A peine les patrons de la Société Générale et du Crédit Agricole ont-ils été contraints il y a dix jours par l’Elysée de renoncer à leurs bonus pour l’année 2008, qu’un beau scandale éclatait aux Etats-Unis.
Le président de Merrill Lynch, John Thain s’est fait limogé voici quelques jours, pour avoir versé 4 milliards de dollars de primes aux collaborateurs de la banque d’investissement qui a perdu l’année dernière 27 milliards de dollars. Merrill Lynch a été sauvé in extremis de la faillite en étant racheté par Bank of America, un mastodonte de la banque outre-Atlantique.
Les largesses de John Thain ont bien évidemment traversé l’Atlantique et remis sur le tapis en France, le sujet épineux des bonus, cette part variable de la rémunération des dirigeants et des opérateurs sur les marchés financiers, indexée sur les performances de la banque. En France, si Nicolas Sakosy ne s’était pas fâché tout rouge le 20 janvier dernier en conditionnant la deuxième tranche d’aide au refinancement des banques de 10,5 milliards d’euros à l’abandon des bonus, qui sait ce qui se serait produit. Philippe Dupont et Dominique Ferrero, président et directeur général de Natixis, la filiale des Banques Populaires et des Caisses d’épargne qui va terminer l’année 2008 sur de lourdes pertes, ont annoncé dès le 18 décembre qu’ils mettaient une croix sur leurs bonus. Juste avant la réunion avec Nicolas Sarkozy, Michel Pébereau et Baudouin Prot, président et directeur général de BNP Paribas leur ont emboîté le pas.
Mais il restait deux réfractaires, la Société Générale et le Crédit Agricole.

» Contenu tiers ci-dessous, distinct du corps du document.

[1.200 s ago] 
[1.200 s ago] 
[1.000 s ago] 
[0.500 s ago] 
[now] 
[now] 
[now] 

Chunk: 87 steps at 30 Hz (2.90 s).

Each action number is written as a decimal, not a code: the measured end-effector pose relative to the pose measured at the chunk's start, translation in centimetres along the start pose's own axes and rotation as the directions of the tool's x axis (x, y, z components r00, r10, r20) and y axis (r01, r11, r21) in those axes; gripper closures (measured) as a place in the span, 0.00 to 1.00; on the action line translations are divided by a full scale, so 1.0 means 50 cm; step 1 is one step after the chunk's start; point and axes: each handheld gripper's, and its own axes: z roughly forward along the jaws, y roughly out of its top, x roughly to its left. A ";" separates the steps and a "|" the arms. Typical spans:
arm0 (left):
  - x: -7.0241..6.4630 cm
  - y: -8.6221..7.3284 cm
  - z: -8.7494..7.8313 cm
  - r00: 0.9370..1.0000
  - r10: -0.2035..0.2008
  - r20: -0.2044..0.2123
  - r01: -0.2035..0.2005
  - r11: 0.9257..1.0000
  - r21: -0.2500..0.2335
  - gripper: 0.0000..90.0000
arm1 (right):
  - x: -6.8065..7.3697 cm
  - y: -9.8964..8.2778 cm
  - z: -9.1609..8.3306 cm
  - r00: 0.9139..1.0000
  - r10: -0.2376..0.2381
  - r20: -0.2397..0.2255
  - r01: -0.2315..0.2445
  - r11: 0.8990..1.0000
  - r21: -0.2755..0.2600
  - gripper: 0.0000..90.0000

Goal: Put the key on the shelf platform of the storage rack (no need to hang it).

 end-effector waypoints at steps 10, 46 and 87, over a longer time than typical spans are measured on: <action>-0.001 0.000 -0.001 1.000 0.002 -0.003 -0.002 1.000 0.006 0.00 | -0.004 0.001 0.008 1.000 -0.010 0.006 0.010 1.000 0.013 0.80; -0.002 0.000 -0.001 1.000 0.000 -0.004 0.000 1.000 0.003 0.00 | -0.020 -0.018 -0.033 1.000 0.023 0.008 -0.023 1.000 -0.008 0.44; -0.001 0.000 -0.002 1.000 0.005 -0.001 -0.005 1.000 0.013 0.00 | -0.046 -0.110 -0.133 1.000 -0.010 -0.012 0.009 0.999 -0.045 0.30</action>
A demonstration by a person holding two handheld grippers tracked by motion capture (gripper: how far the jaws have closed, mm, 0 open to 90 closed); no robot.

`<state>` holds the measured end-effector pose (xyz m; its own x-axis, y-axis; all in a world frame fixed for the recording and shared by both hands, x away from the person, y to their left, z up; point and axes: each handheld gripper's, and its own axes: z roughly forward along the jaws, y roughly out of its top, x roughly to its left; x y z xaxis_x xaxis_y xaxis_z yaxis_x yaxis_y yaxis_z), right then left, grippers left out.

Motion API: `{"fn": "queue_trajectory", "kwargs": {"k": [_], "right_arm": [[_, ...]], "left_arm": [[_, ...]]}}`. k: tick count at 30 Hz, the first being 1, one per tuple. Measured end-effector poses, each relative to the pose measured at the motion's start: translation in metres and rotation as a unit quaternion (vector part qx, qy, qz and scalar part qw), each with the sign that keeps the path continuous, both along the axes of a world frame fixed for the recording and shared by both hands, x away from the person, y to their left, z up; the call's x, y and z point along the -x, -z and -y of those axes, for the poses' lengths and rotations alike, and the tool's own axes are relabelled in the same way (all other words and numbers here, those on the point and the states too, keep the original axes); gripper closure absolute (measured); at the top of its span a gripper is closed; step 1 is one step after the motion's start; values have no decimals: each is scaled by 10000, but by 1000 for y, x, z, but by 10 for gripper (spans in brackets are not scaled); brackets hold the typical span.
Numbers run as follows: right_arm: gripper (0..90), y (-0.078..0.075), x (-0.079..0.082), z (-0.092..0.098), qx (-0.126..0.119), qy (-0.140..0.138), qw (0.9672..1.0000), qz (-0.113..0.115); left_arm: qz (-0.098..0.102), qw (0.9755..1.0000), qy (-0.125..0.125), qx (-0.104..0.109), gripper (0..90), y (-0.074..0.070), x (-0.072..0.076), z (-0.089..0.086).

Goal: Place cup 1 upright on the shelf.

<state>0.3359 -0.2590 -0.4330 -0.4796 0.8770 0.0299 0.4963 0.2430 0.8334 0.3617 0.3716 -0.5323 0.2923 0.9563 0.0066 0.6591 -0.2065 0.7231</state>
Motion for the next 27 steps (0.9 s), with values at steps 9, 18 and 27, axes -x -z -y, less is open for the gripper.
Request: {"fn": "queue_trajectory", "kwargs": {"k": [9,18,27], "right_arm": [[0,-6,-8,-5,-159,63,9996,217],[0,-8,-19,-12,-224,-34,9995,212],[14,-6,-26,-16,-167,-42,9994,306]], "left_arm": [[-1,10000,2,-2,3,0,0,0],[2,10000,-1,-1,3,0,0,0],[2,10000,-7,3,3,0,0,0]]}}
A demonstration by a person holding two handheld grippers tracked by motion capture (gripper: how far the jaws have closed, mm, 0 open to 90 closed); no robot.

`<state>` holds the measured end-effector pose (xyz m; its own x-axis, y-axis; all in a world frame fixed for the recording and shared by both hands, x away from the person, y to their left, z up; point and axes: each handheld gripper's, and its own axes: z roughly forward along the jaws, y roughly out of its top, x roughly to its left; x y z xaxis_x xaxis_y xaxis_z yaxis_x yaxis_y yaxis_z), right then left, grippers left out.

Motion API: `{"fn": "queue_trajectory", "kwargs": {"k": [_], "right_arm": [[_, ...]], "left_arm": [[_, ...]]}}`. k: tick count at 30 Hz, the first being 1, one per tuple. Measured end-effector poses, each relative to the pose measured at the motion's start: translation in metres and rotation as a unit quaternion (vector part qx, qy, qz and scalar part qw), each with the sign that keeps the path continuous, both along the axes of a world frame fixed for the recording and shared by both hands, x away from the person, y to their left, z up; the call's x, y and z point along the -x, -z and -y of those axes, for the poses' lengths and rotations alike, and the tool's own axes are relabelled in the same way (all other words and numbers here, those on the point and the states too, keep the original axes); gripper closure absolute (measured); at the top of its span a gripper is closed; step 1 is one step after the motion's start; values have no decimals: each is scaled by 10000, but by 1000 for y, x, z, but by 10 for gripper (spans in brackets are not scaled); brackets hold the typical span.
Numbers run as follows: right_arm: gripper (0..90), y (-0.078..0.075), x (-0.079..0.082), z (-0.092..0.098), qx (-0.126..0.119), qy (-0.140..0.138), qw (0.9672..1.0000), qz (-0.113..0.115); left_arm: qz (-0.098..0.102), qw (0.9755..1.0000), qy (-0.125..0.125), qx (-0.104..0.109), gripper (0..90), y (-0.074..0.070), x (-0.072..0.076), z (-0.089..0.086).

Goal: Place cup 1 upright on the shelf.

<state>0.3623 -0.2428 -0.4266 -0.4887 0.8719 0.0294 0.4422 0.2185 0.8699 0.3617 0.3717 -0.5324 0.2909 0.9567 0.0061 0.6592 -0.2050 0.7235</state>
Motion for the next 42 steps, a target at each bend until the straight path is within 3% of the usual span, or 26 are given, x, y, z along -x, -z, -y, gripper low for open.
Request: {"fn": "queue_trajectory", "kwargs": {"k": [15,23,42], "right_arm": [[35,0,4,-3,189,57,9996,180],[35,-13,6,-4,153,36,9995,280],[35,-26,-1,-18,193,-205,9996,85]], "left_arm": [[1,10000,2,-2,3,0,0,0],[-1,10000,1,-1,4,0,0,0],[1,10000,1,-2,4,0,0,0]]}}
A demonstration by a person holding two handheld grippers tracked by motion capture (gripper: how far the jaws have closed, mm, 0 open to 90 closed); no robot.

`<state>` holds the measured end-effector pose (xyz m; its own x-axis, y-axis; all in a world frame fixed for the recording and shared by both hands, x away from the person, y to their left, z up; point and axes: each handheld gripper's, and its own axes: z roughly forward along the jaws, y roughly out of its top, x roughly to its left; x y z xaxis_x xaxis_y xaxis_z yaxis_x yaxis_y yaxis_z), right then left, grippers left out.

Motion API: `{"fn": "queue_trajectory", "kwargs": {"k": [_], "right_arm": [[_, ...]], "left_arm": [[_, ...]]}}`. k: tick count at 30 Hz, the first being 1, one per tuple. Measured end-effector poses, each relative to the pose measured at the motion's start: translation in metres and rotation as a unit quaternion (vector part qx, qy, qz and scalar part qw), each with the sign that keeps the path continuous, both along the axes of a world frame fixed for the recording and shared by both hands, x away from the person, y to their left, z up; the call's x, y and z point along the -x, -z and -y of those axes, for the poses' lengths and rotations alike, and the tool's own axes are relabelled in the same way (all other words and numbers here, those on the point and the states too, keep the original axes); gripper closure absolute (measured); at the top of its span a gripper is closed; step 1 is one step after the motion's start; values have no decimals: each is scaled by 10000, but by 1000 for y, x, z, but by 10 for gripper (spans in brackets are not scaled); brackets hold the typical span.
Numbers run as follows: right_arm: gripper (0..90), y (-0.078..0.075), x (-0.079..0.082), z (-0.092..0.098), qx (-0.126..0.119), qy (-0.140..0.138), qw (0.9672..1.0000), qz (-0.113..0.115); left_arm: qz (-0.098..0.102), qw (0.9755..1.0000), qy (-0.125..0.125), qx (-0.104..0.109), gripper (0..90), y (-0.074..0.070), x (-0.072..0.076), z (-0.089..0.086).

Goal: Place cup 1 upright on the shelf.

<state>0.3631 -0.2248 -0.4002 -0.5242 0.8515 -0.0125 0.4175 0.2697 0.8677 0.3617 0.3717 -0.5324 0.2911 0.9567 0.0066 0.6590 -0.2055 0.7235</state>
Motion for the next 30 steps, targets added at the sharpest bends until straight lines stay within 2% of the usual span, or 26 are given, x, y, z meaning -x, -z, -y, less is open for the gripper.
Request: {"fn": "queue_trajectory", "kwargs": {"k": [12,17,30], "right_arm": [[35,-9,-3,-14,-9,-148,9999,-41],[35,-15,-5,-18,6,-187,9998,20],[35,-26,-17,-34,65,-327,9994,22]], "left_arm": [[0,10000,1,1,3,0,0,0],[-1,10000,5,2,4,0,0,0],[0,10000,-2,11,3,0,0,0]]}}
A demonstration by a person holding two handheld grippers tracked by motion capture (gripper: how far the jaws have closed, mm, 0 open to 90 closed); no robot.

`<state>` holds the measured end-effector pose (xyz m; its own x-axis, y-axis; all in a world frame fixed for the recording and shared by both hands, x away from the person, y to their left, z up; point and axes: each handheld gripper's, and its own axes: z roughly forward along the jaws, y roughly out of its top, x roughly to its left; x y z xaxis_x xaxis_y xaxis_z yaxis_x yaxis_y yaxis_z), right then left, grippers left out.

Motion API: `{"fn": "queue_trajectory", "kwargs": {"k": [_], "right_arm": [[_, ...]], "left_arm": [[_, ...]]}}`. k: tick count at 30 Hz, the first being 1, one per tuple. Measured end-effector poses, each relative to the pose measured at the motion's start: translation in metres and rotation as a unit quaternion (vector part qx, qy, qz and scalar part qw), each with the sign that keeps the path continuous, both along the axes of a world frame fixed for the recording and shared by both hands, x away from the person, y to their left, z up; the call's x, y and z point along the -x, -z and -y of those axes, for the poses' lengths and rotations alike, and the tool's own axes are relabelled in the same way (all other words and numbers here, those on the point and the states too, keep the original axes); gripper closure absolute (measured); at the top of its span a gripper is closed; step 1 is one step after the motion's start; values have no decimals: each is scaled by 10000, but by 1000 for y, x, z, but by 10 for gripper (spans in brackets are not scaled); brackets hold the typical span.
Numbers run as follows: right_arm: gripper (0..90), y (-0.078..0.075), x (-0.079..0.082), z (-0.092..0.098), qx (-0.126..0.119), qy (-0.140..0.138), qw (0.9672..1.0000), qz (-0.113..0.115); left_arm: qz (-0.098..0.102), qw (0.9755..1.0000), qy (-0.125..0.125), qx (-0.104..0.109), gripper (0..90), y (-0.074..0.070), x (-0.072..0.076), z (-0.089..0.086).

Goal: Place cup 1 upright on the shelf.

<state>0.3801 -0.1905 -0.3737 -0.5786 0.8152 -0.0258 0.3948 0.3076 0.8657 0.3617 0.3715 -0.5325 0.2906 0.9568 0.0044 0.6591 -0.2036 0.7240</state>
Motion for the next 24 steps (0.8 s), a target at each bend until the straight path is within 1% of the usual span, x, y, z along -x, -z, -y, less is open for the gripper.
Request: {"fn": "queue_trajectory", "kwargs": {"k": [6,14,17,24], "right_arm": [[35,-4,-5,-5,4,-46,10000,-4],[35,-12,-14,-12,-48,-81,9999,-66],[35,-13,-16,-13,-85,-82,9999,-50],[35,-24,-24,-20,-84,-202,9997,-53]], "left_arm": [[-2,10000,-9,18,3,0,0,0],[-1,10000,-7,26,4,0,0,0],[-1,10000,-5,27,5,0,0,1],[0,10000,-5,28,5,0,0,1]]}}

Ils ont du s’incliner tout en répétant à l’envie que c’était au conseil d’administration de chaque établissement de prendre la décision et en aucun cas la puissance publique. Les bonus ont été bien sûr maintenus dans chaque banque pour le reste des collaborateurs dans des proportions sans doute bien moindre qu’en 2007. Mais on n’en saura pas davantage. Contrairement aux pays anglo-saxons qui publient le montant global des bonus distribués par les banques, la France cultive le secret. Seuls sont indiqués chaque année les bonus versés aux mandataires sociaux. Ainsi en 2007, Baudouin Prot a reçu 2,72 millions d’euros, le must des patrons de banque.
Les banques françaises restent aussi très évasives sur les leçons à tirer de la crise sur le système des bonus. Il ne faut pas être grand clerc pour en comprendre les effets pervers et leur rôle dans la crise financière qui a mis nombre de banques sur le flan. Les bonus sont indissociables de la course aux rendements financiers et des prises de risques inconsidérées. Quitte à se retrouver dans le mur le jour où les marchés s’effondrent les uns après les autres. Dans les banques, on reste discret sur cet aspect là des choses. Depuis l’automne un groupe de travail qui réunit la Fédération bancaire française, la Fédération française des sociétés d’assurance, et l’Association française de gestion, avec l’amical soutien de l’Autorité des marchés financiers et de la Commission bancaire, planche pour établir de nouveaux principes sur la rémunération variable des traders. Il doit rendre ses conclusions à Christine Lagarde, ministre de l’Economie, au début du mois de mars.
Mais concernant les mandataires sociaux (président et directeur général) et les membres des comités de direction, aucune réflexion n’est en cours, comme s’il suffisait de laisser passer l’orage pour reprendre ensuite les mêmes habitudes. A l’exception de Natixis, où l’on admet qu’une réflexion est en cours pour réformer le système des bonus dans son ensemble, ailleurs la question ne semble pas à l’ordre du jour.